8ème biennale de l’art africain contemporain de Dakar Des œuvres qui questionnent l’Afrique sur elle-même
Entre interpellation et cri du cœur, une trentaine d’artistes plasticiens africains invitent, à travers leurs œuvres, le continent noir à une véritable réflexion sur son devenir.
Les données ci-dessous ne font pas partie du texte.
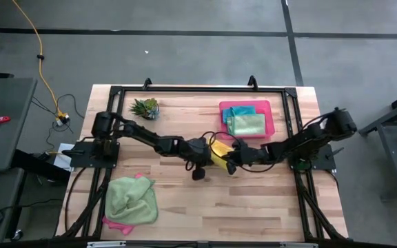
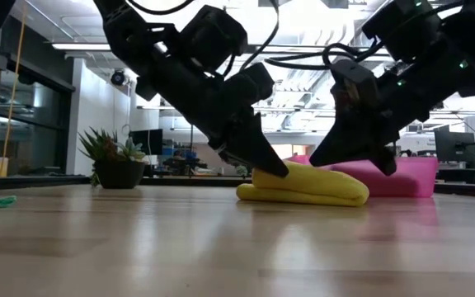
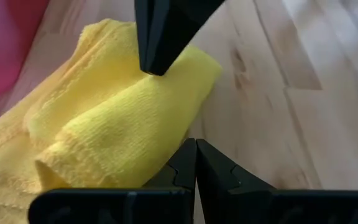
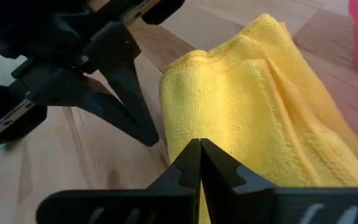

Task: Fold microfiber towels
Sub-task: Fold the yellow microfiber cloth

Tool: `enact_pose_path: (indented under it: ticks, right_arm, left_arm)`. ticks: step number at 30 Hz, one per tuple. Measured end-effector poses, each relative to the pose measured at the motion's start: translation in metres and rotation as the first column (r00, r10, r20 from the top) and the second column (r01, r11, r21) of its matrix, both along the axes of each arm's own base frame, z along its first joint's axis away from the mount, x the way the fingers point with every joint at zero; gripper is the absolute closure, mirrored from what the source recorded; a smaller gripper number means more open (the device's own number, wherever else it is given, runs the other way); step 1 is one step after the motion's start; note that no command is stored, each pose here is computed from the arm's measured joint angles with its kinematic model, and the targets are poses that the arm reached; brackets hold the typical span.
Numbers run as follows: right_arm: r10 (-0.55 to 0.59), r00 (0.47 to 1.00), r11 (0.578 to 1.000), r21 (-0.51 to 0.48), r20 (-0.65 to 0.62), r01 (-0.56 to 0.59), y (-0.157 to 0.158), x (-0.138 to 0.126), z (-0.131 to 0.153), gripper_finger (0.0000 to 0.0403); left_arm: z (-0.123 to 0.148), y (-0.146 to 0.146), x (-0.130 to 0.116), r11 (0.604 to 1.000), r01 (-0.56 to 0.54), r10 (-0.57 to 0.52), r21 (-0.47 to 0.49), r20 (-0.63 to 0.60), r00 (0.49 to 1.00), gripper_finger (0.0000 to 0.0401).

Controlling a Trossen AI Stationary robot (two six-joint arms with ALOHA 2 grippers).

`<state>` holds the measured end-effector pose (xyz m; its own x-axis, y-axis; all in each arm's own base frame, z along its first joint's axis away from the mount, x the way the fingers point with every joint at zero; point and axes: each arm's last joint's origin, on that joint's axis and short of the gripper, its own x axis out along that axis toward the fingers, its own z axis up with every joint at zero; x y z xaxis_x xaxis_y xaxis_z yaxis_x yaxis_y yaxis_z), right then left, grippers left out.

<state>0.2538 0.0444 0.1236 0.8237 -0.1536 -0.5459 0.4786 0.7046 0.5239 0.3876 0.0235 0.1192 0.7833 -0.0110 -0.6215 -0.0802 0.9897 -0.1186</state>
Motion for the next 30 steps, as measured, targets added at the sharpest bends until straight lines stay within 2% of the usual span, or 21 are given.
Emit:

Des corps de femmes enceintes, sans tête ni bras, taillées en douilles, cuillères et fourchettes se tiennent debout sur un sol jonché de métal, détritus, de crânes de singes défoncés, forgés dans du fer… « Elles viennent de loin », l’installation du plasticien congolais, Freddy Tsimba, rappelle avec force la misère et le dénuement engendrés par la guerre qui a meurtri ce vaste pays de l’Afrique centrale trois fois( ?) plus grand que le Sénégal. Mais, elle cristallise surtout les regards au rez-de-chaussée du Musée Théodore Monod de Dakar qui abrite depuis le vendredi 9 juin, l’exposition internationale de cette 8ème biennale de l’art africain contemporain. D’abord pour sa force thématique, la guerre et ses méfaits un sujet plus que d’actualité en Afrique. Ensuite, par sa démarche esthétique, faite d’audace et d’ingéniosité. A deux pas, une vaste toile orne un pan mural de l’édifice. Elle appelle, à travers un dialogue intimiste entre coupures de presse et des cadenas ornés de clefs, vivement à un « grand débat » franc et sincère, selon son auteur Babacar Niang, sur l’épineuse question de l’émigration clandestine. « Il y a beaucoup de bruits autour de sujet mais pas encore un vrai débat », martèle l’artiste. Les extraits d’articles de presse sont, pour lui, une invitation claire aux médias à parler sans tabou ni censure de l’immigration clandestine. Et leur choix n’est pas si fortuit que ça car ces articles titillent les consciences sur l’incertitude de la vie en Europe, faite d’aléas, et parfois de surprises désagréables.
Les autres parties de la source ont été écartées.